Eppure questo nuovo modello dominante è riuscito perfettamente nel suo intento, nel lasciare senza punti di riferimento un’intera generazione, che vedendo per la prima volta un futuro peggiore di quello della generazione precedente, si trova disorganizzata, impotente e senza punti di riferimento, spesso totalmente rassegnata all’idea di non poter far niente per migliorare lo status quo.
Una generazione oppressa dalla piaga della precarietà, che cancella ogni certezza riguardo al domani, costringendoci a vivere nell’insicurezza e nella paura. Una generazione a cui si sta togliendo dalle mani la cultura e il sapere critico, facendo ricadere sul mondo dell’istruzione e su noi giovani una crisi che non abbiamo causato, permettendo così di arricchire ulteriormente i veri colpevoli. E se queste sono le premesse hanno un bel coraggio a guardarci in faccia e dirci: “ah ragazzi! Voi siete il futuro!” Che futuro? Un futuro di ricatti e di obbedienza incondizionata? Essere costretti a dire sempre si e piegarci a ogni pretesa di chi ci comanda per non rischiare di restare in mezzo a una strada? Non è questa la via per far si che noi possiamo essere il futuro tanto sbandierato. Non è questo il modo di consegnare il futuro nelle nostre mani.
Ma per fortuna, anche in questa generazione si vede qualche segno di speranza: nei mesi scorsi ho potuto vedere nelle piazze la rabbia di chi non avrà un futuro degno delle sue aspettative, l’innocenza di chi ha un cassetto pieno di sogni ma non ha la chiave per poterlo aprire, “l’illusione” di chi aspira a un mondo migliore di quello che si ritrova di fronte.
Ed è proprio da qui che dovremmo ripartire, perché se come detto di lavoro da fare ce n’è, chi già a vent’anni ha perso la speranza, dovrebbe guardare a quei suoi coetanei che ancora credono che qualcosa sia possibile, per riprendere la carica e l’energia necessaria a rimettersi in gioco. Non importa se chi prende le decisioni non ci ascolta, non importa se ci reputano un problema anzi che una risorsa; noi dobbiamo insistere, perché la forza di noi giovani sta proprio nella nostra sfacciata caparbietà. Cos’è un ragazzo se a vent’anni non ha un sogno per cui lottare?
Uno slogan diceva: “siamo realisti, esigiamo l’impossibile!”: ecco questo dovrebbe essere il senso, il leitmotiv, di un giovane che vuole abbracciare i suoi desideri; puntare sempre al massimo. Perché l’importante è puntare, puntare alto per riuscire ad ottenere un mattoncino da cui partire per costruire la casa dei nostri sogni.
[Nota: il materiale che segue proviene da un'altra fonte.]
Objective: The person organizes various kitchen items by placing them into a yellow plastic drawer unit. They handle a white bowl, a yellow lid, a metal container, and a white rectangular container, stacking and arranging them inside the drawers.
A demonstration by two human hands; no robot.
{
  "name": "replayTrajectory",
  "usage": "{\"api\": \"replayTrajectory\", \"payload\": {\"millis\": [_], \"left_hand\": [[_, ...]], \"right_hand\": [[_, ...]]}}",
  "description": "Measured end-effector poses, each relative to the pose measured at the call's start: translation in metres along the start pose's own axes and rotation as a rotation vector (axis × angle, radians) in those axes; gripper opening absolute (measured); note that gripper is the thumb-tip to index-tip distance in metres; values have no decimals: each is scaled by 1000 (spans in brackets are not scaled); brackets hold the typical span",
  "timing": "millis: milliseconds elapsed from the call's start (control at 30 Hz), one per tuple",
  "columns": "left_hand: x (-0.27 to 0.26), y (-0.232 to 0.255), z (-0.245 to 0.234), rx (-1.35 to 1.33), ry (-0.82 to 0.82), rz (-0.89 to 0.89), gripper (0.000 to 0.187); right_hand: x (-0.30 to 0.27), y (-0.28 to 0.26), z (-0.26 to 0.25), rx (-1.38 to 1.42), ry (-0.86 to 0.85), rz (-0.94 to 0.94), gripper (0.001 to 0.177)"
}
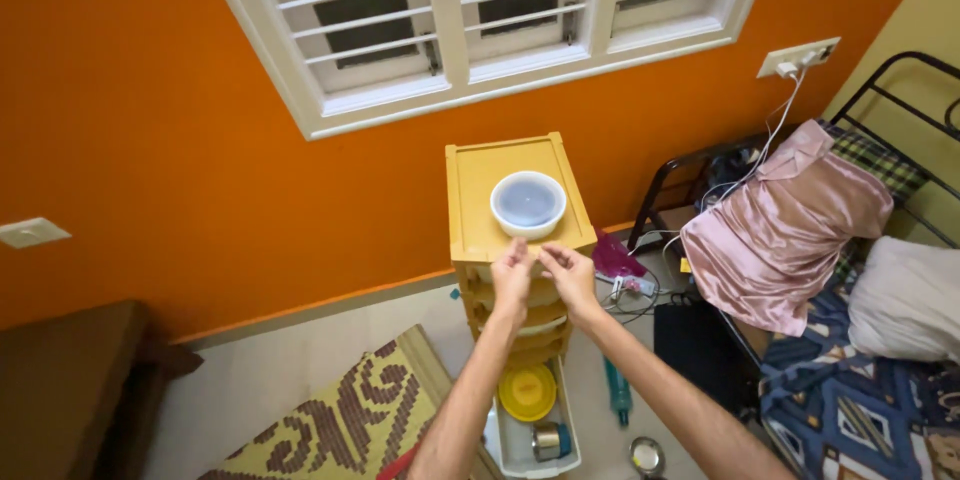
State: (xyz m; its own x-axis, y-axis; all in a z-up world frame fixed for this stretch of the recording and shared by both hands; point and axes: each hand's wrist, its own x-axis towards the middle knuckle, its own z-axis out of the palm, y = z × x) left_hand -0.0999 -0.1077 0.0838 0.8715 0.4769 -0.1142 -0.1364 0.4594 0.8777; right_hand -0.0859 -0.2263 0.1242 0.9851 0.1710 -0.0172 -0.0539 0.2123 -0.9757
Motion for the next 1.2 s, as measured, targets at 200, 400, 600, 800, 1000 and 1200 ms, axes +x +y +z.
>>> {"api": "replayTrajectory", "payload": {"millis": [200,400,600,800,1000,1200], "left_hand": [[88,-36,-34,-95,389,8,27],[118,-46,-22,98,443,-65,20],[115,-29,1,114,451,-172,42],[120,-36,-3,83,450,-144,27],[83,-28,-17,-150,202,46,29],[-23,0,-26,-237,193,-4,32]], "right_hand": [[95,36,-27,46,277,222,20],[134,49,-28,3,340,258,22],[132,28,-1,-119,450,284,25],[125,23,-1,-133,428,275,22],[90,15,-16,26,293,199,21],[10,2,-26,55,208,171,22]]}}
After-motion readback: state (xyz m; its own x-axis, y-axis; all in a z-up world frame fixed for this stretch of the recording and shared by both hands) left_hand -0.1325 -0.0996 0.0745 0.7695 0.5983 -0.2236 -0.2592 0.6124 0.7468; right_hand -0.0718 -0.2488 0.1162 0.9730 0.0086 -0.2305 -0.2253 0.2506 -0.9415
E non importa se ci diranno che siamo degli illusi o degli utopisti! Una storiella diceva che l’Utopia è li, come l’orizzonte, tu cammini e lei si sposta… e allora a cosa serve l’Utopia? Serve a camminare. Quindi non lasciamo che uccidano i nostri desideri all’interno di uno schema preconfezionato; camminiamo, reclamando a testa alta un futuro all’altezza dei nostri sogni!